A long-awaited announcement on convertibility of the currency came in October 2003, but the reality has been disappointing. Although in theory the currency is now convertible, in practice secret and unofficial regulations continue to limit access to foreign exchange. Severe foreign trade restrictions remain, have led to a huge rise in contraband and corruption at borders, and have badly undermined small business development. The business environment is hostile, and state organs continue to interfere with small and medium-sized enterprises.

Other key issues raised by the EBRD have not been addressed. Privatisation of state enterprises has hardy progressed, and banking reforms have stalled, ensuring that informal financial transactions continue to dominate the economy. Capital flight has increased, as Uzbek businessmen increasingly choose to invest abroad.

Economic failure has provoked social discontent. Despite the state repression, factory workers staged rare strikes in 2003 over unpaid wages, and pensioners went out on the streets demanding their payments. Young people, unable to find employment, increasingly seek to leave the country. The most active and well-educated citizens are moving to Russia or the West.

This deteriorating socio-economic environment is provoking a rising tide of popular frustration, which in some regions fosters support for radical Islamist groups. Expectations that increased Western engagement after 11 September 2001 would lead to regime liberalisation have been disappointed. Instead, there is growing disenchantment with the U.S. military presence and increasing identification of Western institutions and governments with the repressive regime.

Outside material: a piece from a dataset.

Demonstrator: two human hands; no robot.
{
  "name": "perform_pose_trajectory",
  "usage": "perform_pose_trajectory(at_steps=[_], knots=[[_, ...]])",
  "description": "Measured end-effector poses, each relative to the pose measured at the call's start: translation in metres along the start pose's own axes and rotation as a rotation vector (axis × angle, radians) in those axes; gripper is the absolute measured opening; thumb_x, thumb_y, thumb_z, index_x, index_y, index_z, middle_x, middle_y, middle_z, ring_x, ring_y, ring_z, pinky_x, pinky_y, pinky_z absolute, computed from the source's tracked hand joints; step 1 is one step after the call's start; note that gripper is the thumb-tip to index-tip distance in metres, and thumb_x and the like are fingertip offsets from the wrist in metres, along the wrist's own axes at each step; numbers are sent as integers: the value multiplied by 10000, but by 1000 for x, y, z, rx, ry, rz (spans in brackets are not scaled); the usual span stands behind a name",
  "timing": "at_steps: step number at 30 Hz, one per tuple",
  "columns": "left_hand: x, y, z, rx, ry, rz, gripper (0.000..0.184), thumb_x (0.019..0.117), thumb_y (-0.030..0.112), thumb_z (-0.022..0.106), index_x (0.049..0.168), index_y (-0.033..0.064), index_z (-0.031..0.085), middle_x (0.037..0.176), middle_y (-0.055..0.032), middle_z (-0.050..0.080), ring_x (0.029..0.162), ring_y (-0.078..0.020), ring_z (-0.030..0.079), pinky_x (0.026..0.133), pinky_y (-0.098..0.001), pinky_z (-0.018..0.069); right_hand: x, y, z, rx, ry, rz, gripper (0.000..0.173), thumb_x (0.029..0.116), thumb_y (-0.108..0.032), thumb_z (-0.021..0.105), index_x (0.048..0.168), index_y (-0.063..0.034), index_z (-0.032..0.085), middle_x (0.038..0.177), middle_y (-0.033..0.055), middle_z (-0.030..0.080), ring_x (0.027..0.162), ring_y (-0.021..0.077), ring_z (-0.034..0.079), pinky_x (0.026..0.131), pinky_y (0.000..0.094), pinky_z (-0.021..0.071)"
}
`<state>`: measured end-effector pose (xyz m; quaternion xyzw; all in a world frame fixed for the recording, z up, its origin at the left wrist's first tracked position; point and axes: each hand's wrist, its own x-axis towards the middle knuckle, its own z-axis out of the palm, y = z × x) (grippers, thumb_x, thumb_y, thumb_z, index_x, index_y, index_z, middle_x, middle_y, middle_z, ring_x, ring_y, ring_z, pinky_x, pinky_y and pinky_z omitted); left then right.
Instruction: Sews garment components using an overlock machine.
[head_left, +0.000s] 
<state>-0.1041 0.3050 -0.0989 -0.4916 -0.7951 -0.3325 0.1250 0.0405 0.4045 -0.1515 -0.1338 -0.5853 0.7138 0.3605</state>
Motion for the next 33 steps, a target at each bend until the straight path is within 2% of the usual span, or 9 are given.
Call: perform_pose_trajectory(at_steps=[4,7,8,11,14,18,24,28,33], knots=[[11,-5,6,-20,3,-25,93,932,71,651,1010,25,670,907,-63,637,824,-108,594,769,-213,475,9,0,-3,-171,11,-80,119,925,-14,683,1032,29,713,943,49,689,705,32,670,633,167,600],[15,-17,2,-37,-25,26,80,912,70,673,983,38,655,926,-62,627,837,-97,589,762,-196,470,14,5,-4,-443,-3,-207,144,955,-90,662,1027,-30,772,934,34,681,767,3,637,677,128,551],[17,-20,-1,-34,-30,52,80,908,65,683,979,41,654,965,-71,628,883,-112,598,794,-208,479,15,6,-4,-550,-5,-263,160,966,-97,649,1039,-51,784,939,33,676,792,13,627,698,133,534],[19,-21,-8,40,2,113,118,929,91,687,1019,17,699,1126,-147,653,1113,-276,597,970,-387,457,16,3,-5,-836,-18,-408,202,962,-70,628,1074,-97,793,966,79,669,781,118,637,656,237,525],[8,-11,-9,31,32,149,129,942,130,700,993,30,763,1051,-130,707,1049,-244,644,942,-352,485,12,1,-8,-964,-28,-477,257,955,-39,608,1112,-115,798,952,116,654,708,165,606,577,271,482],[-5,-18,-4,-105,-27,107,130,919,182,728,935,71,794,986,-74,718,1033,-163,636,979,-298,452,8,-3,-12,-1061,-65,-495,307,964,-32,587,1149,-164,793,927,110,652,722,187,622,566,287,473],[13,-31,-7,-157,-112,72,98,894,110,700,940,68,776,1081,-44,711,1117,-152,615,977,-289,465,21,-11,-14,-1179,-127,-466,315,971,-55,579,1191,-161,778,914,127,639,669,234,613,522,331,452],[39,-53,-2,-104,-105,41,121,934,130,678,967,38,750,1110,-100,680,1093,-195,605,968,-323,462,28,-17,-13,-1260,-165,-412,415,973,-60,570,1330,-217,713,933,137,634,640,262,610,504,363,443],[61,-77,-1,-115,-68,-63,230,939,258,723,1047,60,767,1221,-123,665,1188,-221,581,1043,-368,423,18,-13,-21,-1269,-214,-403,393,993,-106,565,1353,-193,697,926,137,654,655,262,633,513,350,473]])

If the EBRD, the U.S. and other donors like the EU fail to respond to Uzbekistan's refusal to move forward on political and economic reform, their own credibility and that of the wider international community will be seriously undermined in the region. There is only a limited amount outsiders can do to encourage reforms if the domestic political will to implement them is absent. When the government fails to live up to its commitments, however, the international community needs to speak out as well as work all the more with the many people within the country who want things to change for the better.